╭─ Data under study

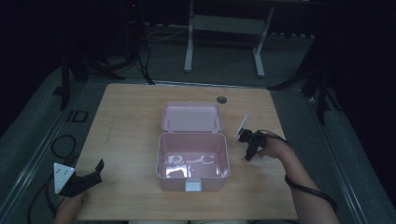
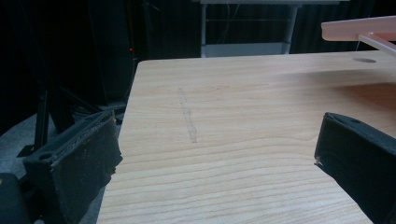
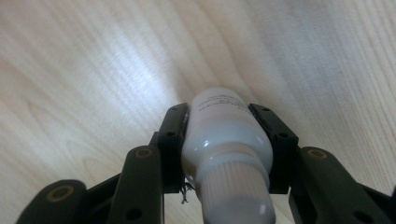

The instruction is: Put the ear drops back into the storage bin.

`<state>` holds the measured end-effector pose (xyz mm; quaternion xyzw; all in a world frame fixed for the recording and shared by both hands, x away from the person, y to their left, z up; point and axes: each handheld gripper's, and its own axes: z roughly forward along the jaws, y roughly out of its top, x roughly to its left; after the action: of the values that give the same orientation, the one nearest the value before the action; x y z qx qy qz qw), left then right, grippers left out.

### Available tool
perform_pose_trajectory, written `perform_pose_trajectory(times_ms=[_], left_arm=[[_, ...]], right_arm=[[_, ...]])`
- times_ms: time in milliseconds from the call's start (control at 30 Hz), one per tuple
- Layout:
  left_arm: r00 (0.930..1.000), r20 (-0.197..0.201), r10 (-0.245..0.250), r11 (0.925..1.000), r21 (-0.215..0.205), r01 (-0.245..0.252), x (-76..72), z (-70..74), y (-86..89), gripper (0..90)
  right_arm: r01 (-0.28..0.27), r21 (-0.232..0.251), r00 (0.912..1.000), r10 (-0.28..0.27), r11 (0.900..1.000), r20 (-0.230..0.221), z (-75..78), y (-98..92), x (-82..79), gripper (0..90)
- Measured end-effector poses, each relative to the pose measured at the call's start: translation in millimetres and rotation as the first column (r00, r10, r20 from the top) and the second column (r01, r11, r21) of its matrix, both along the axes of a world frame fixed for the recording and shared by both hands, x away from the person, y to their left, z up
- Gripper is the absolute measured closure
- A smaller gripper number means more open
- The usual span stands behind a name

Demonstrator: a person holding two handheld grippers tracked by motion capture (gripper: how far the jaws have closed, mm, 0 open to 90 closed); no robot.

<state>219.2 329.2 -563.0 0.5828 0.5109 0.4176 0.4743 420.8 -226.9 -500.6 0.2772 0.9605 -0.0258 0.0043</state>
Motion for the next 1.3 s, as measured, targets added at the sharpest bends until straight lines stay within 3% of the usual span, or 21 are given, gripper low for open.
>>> perform_pose_trajectory(times_ms=[200, 367, 433, 467, 633, 733, 833, 867, 1000, 1133, 1300], left_arm=[[1.0000, 0.000, -0.001, 1.0000, 0.001, 0.001, -0.1, 0.0, 0.0, 0.4], [1.0000, -0.001, 0.000, 1.0000, 0.001, 0.000, 0.0, 0.0, -0.1, 0.4], [1.0000, -0.001, 0.000, 1.0000, 0.001, 0.000, 0.0, 0.0, -0.1, 0.4], [1.0000, -0.001, 0.000, 1.0000, 0.002, 0.000, 0.1, 0.0, 0.0, 0.4], [1.0000, -0.001, 0.001, 1.0000, 0.001, -0.001, 0.2, 0.0, 0.0, 0.4], [1.0000, -0.001, 0.001, 1.0000, 0.001, -0.001, 0.1, 0.0, -0.1, 0.4], [1.0000, -0.001, 0.001, 1.0000, 0.002, -0.001, 0.1, 0.0, -0.1, 0.4], [1.0000, -0.001, 0.001, 1.0000, 0.002, -0.001, 0.1, 0.0, -0.1, 0.4], [1.0000, -0.001, 0.001, 1.0000, 0.002, -0.001, 0.2, 0.1, -0.1, 0.4], [1.0000, -0.002, 0.002, 1.0000, 0.001, -0.002, 0.3, 0.1, -0.2, 0.4], [1.0000, -0.002, 0.003, 1.0000, 0.002, -0.003, 0.2, 0.1, -0.2, 0.4]], right_arm=[[-0.086, 0.008, 0.9961, 0.085, 0.996, 0.020, 4.8, -0.2, -12.1, 59.5], [-0.199, 0.012, 0.9796, 0.199, 0.980, 0.030, 10.3, 1.0, -25.4, 59.5], [-0.218, 0.008, 0.9754, 0.218, 0.976, 0.035, 11.2, 1.6, -28.2, 59.5], [-0.251, 0.000, 0.9673, 0.250, 0.968, 0.041, 13.3, 2.8, -33.2, 59.5], [-0.294, -0.014, 0.9539, 0.294, 0.956, 0.060, 18.3, 3.7, -41.5, 59.6], [-0.331, -0.048, 0.9402, 0.333, 0.943, 0.070, 20.2, 4.1, -47.6, 59.5], [-0.346, -0.072, 0.9334, 0.351, 0.935, 0.073, 20.5, 4.9, -51.6, 59.5], [-0.371, -0.071, 0.9240, 0.375, 0.926, 0.072, 21.4, 5.0, -56.6, 59.5], [-0.403, -0.092, 0.9085, 0.411, 0.910, 0.078, 23.4, 5.0, -64.7, 59.5], [-0.451, -0.112, 0.8815, 0.462, 0.886, 0.099, 26.7, 4.4, -73.9, 59.6], [-0.472, -0.117, 0.8702, 0.483, 0.874, 0.096, 34.1, 2.8, -80.1, 59.5]])
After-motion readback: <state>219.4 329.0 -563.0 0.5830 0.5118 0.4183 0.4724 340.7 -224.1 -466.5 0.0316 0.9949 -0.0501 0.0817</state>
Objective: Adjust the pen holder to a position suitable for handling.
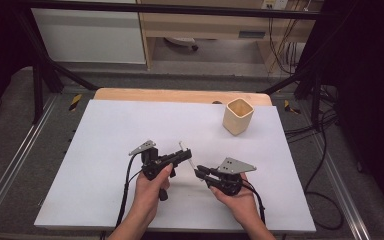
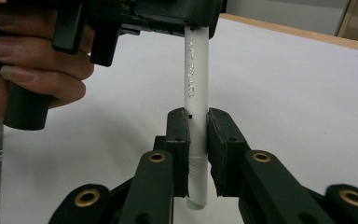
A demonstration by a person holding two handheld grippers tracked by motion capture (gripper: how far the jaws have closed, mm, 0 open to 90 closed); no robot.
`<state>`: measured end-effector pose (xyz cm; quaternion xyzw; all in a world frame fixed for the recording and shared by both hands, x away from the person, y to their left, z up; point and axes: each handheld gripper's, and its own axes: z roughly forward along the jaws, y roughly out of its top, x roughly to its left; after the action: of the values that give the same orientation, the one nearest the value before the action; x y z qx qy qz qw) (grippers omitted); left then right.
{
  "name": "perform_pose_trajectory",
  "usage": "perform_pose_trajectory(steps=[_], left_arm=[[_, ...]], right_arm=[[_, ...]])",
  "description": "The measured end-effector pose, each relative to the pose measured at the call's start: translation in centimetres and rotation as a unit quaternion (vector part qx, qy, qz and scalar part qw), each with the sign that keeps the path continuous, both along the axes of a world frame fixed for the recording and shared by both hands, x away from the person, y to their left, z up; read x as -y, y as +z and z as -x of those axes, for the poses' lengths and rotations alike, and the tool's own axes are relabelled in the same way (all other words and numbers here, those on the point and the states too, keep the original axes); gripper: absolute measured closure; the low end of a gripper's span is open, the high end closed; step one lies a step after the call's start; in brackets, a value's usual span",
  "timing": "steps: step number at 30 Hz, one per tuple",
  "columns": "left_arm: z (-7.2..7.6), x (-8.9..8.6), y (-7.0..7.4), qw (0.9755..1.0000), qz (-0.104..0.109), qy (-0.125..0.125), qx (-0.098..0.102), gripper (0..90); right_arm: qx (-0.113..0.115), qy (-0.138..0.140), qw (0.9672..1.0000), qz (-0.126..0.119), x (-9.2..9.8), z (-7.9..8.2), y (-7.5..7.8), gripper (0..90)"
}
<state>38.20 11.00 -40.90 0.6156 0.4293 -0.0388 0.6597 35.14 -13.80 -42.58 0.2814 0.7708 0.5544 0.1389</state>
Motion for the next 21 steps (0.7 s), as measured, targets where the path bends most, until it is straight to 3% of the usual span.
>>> perform_pose_trajectory(steps=[8,14,21], left_arm=[[-0.1,-0.6,0.3,0.9999,0.002,0.003,0.017,78.9],[-0.1,-1.4,1.3,0.9983,-0.033,0.021,0.044,78.9],[0.0,-1.5,2.0,0.9942,-0.074,0.026,0.073,78.9]], right_arm=[[0.006,-0.001,1.0000,0.006,0.0,0.2,0.1,71.8],[-0.002,0.001,1.0000,0.010,-0.1,0.2,0.0,66.5],[-0.001,-0.022,0.9993,0.029,0.2,0.1,0.1,51.3]])
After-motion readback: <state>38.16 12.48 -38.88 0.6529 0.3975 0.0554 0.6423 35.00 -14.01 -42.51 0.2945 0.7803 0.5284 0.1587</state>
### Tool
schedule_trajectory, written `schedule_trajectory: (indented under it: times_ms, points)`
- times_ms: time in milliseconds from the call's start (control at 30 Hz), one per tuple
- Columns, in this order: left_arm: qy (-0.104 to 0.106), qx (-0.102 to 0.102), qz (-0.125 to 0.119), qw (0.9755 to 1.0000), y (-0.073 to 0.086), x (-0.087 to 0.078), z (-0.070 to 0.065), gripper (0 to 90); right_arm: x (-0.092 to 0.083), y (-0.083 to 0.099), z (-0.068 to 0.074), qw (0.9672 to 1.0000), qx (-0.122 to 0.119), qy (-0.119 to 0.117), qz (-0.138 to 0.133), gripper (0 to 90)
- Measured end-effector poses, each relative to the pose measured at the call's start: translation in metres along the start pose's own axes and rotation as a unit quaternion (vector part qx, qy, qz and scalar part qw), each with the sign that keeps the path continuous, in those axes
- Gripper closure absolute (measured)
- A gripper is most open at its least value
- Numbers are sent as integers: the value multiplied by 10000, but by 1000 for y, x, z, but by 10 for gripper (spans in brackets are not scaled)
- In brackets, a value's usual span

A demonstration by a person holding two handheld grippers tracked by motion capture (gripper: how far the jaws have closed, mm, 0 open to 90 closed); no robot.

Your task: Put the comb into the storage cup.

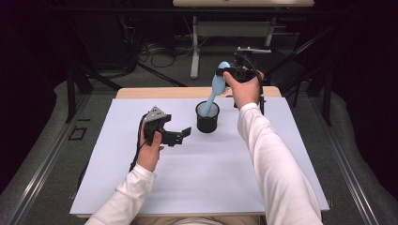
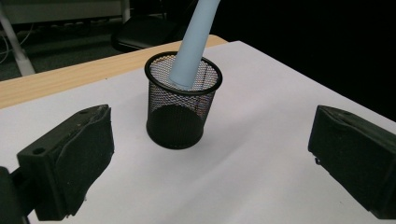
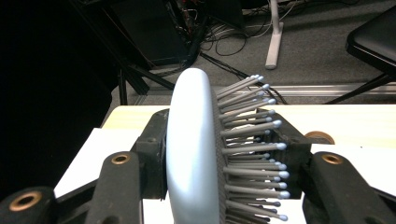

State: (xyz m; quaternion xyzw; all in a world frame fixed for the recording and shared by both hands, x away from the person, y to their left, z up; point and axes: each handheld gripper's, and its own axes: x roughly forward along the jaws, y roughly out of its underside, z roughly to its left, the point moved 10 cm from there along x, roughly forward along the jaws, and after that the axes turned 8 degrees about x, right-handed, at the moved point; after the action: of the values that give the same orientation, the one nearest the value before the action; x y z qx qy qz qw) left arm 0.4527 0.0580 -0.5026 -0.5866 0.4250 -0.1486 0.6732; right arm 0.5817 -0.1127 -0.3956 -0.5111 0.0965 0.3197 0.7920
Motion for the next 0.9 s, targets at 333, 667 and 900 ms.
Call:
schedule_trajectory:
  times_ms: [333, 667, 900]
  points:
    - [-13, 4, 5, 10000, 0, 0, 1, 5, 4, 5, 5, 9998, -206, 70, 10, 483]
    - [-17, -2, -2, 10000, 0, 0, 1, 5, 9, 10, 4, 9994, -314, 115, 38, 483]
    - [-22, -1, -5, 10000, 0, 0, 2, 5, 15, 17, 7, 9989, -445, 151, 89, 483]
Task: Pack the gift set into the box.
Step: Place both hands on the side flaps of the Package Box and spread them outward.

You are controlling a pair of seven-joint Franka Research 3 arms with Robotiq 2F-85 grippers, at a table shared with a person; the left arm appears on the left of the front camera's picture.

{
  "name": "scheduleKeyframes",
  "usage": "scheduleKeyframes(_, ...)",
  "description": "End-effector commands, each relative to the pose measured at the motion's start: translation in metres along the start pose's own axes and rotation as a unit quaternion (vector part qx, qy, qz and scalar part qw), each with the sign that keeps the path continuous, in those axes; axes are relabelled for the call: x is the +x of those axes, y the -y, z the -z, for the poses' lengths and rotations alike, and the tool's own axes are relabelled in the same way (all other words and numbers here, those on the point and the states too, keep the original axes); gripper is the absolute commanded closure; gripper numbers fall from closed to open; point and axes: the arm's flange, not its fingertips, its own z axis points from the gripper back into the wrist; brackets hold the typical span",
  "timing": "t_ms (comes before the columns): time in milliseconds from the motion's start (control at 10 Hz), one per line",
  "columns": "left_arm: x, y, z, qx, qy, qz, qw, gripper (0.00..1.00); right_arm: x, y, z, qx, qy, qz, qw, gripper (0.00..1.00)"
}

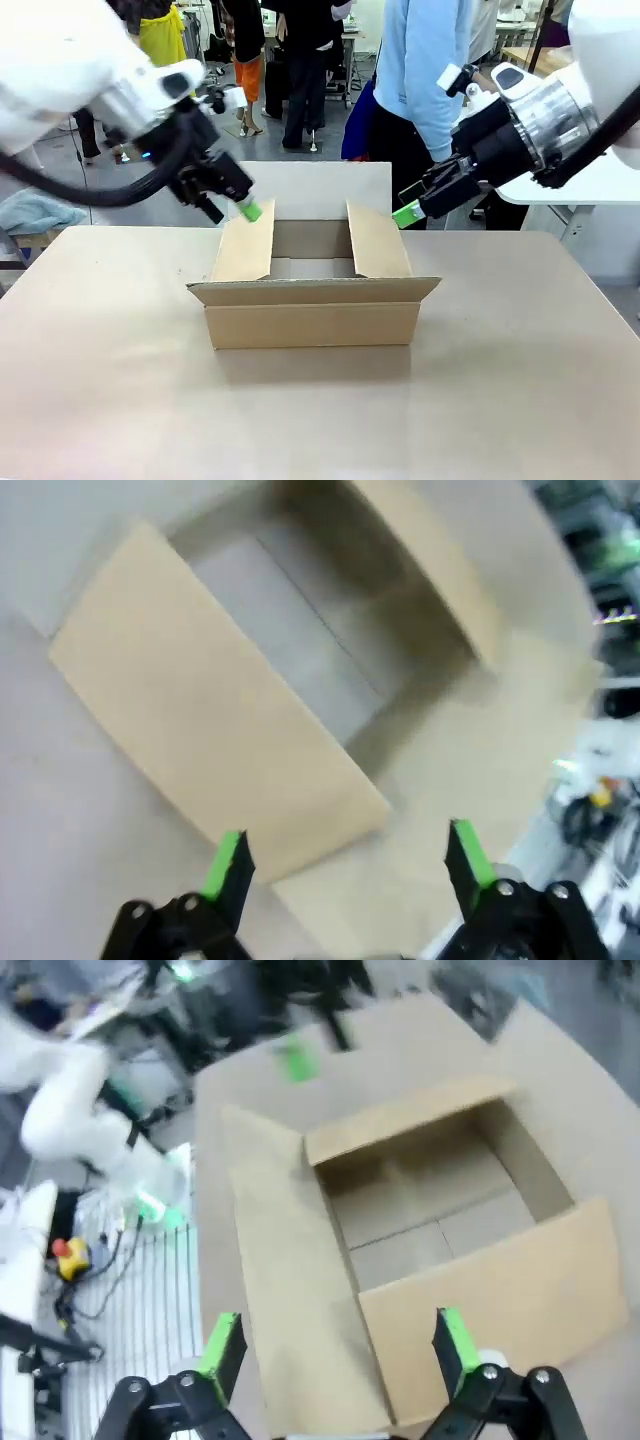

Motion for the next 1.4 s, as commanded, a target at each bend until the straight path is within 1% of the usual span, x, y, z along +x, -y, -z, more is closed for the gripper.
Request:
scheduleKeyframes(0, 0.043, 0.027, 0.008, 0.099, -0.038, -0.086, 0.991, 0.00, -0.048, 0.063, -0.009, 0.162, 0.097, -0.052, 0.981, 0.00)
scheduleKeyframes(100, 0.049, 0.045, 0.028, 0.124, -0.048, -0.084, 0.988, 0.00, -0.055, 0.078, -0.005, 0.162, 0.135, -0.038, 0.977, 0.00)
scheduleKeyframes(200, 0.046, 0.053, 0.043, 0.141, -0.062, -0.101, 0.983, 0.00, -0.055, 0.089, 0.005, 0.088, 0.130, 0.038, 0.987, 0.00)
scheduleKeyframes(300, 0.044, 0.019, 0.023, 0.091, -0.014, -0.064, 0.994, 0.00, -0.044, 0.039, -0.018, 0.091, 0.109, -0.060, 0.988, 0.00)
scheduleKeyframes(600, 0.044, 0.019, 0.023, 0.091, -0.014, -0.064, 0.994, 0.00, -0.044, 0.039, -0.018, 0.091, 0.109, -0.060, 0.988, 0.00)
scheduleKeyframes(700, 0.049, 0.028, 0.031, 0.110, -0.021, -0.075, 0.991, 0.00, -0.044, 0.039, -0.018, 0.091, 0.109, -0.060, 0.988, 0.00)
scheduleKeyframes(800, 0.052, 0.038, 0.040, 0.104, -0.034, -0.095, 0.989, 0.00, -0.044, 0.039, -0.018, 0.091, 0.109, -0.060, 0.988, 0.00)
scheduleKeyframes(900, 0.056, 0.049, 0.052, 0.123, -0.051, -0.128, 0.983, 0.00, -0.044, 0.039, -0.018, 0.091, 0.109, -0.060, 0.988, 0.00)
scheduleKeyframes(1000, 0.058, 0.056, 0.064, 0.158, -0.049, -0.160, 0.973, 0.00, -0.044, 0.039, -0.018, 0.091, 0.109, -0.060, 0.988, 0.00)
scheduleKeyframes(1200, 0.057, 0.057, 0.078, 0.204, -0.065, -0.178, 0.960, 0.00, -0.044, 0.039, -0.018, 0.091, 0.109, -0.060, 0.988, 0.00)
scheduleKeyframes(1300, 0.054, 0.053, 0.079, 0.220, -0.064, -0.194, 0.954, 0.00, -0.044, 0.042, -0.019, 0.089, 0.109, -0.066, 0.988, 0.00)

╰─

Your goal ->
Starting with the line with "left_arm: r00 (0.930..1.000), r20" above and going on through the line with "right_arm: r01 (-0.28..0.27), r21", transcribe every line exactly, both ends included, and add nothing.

Result below ->
  left_arm: r00 (0.930..1.000), r20 (-0.197..0.201), r10 (-0.245..0.250), r11 (0.925..1.000), r21 (-0.215..0.205), r01 (-0.245..0.252), x (-76..72), z (-70..74), y (-86..89), gripper (0..90)
  right_arm: r01 (-0.28..0.27), r21 (-0.232..0.251), r00 (0.912..1.000), r10 (-0.28..0.27), r11 (0.900..1.000), r20 (-0.230..0.221), z (-75..78), y (-98..92), x (-82..79), gripper (0..90)

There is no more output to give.